[Stored items]
==*==

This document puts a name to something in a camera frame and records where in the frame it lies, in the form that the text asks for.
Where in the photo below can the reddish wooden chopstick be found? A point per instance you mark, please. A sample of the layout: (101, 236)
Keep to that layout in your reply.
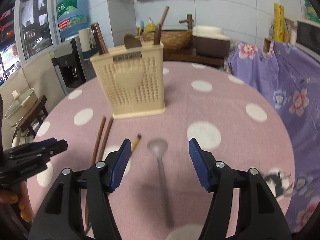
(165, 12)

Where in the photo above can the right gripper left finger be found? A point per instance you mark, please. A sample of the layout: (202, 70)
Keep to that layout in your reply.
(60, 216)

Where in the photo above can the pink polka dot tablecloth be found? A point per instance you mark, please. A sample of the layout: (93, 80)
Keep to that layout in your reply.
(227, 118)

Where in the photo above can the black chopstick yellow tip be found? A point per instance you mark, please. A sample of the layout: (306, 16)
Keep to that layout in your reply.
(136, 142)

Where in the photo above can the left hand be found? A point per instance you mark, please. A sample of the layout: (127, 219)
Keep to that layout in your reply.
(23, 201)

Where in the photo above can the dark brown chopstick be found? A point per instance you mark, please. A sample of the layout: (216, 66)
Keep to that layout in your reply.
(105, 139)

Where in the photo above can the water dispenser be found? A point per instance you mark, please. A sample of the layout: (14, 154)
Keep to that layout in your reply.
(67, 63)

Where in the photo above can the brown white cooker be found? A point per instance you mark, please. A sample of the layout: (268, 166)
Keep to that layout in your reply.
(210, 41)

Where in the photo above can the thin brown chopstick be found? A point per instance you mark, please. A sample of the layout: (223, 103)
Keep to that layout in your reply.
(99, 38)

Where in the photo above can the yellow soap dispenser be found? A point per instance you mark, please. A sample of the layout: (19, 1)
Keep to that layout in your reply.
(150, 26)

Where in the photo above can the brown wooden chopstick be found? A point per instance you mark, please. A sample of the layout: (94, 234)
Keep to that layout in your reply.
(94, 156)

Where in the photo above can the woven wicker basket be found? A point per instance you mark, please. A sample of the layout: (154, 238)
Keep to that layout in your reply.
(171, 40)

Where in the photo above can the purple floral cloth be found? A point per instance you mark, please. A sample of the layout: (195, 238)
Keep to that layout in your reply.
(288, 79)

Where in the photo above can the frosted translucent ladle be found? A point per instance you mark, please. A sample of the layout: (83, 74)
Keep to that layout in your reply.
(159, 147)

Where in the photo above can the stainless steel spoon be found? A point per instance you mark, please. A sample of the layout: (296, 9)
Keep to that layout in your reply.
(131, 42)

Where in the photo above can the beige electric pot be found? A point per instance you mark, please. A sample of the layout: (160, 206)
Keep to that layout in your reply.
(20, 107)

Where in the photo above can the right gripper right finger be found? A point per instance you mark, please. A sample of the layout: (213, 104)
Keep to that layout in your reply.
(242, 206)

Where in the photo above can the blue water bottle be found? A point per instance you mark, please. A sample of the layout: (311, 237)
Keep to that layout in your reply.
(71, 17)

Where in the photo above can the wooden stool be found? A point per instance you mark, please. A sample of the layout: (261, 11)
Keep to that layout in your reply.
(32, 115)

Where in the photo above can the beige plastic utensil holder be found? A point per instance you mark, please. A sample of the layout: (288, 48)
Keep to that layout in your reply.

==*==

Problem | Search the data above for the string "water" and return every line that has it.

Output for this task |
Where in the photo above can the water dispenser be found? A point per instance you mark, please. A sample of the layout: (14, 154)
Where in the photo above can the blue water bottle be found? A point per instance you mark, please. A sample of the layout: (311, 237)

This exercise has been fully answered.